The phone once again began to ring, but too depressed and filled with fear and paranoia, I didn’t answer. I just sat there for days, listening to message after message on my answering machine about what the skywriting messages were saying about me: “Hey, Dwyer. Did you really take twenty dollars out of my wallet?” BEEP. “Dwyer, the sky says you broke down crying at the point of penetration with some college girl in Iowa.” BEEP. “Dwyer, do you really think the works of Kerouac are unimportant and self serving?” BEEP.

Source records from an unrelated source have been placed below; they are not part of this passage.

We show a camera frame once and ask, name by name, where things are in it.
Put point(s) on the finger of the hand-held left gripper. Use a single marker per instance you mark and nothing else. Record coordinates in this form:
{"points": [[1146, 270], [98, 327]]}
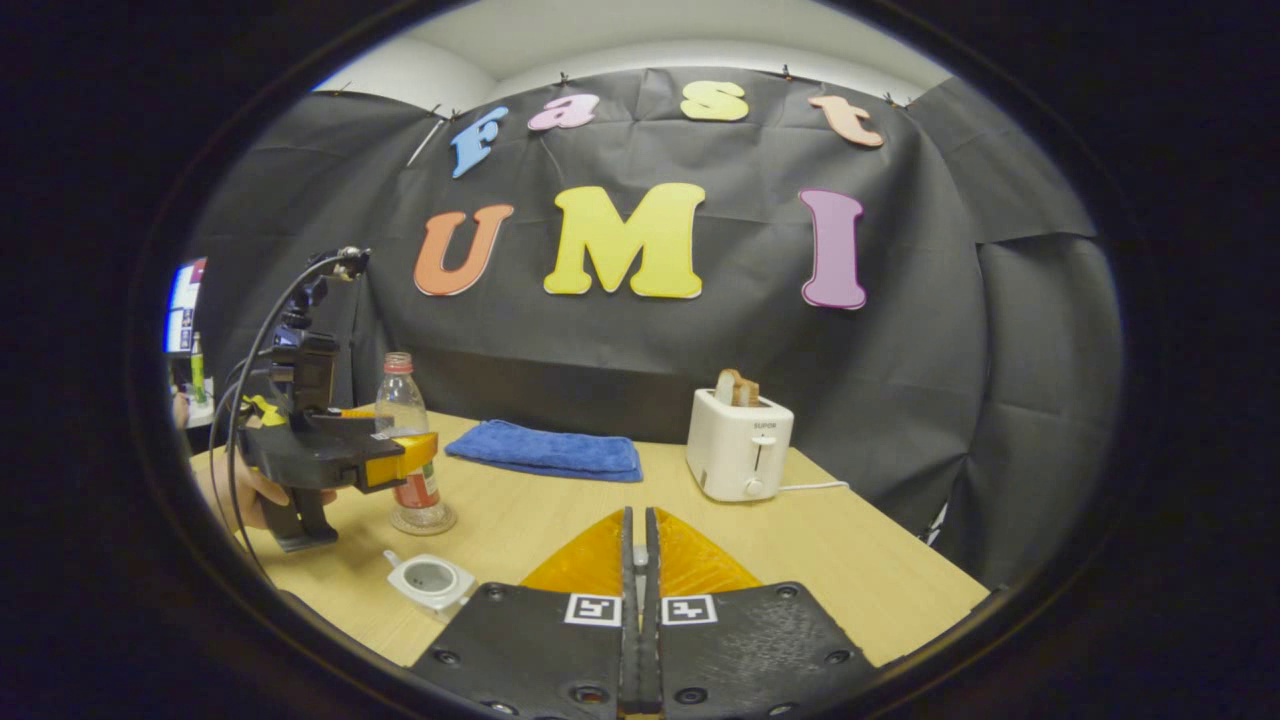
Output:
{"points": [[358, 412], [400, 462]]}

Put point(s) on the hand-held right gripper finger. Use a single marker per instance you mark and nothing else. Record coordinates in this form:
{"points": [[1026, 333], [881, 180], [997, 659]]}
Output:
{"points": [[652, 650], [630, 650]]}

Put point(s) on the clear plastic water bottle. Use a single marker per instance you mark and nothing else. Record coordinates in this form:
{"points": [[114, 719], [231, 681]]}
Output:
{"points": [[400, 405]]}

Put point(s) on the round wooden coaster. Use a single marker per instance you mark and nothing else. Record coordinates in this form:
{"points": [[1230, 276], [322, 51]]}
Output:
{"points": [[445, 520]]}

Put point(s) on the white teacup lid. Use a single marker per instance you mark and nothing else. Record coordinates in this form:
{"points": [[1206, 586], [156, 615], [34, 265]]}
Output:
{"points": [[640, 558]]}

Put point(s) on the white teacup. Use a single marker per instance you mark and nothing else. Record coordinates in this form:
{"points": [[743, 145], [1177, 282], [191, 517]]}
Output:
{"points": [[432, 580]]}

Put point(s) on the green bottle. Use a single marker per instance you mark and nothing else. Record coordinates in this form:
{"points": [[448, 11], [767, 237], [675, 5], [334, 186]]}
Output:
{"points": [[198, 370]]}

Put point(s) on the blue folded towel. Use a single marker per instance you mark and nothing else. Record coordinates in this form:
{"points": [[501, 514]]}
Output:
{"points": [[545, 452]]}

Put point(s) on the computer monitor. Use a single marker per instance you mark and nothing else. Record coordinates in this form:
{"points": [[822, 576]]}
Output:
{"points": [[186, 305]]}

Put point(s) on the white toaster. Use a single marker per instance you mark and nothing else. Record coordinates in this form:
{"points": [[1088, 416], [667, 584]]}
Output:
{"points": [[738, 450]]}

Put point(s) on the black backdrop cloth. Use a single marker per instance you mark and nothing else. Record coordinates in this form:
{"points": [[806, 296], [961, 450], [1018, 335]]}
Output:
{"points": [[640, 350]]}

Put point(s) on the toast slice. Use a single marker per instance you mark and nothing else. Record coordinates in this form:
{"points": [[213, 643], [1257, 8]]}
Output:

It went on for weeks and weeks and maybe months, but I spent so much time holed up in my apartment or only going out at night that I lost all sense of time. Eventually I had to adjust my life and accept that there is nothing I can do about it. That disparaging comments written about me in the sky are just a part of my day-to-day life.
Some days are harder than others, like the ones when kids point and laugh at me and call me melon fucker. Or when it is nearly impossible to date a girl for more than an hour because usually in the sky above where we are dining hover the words, “Matt has a brand of syphilis unknown to mankind.” What can you do? That is my life. I just wonder what he’ll write in the sky at my funeral.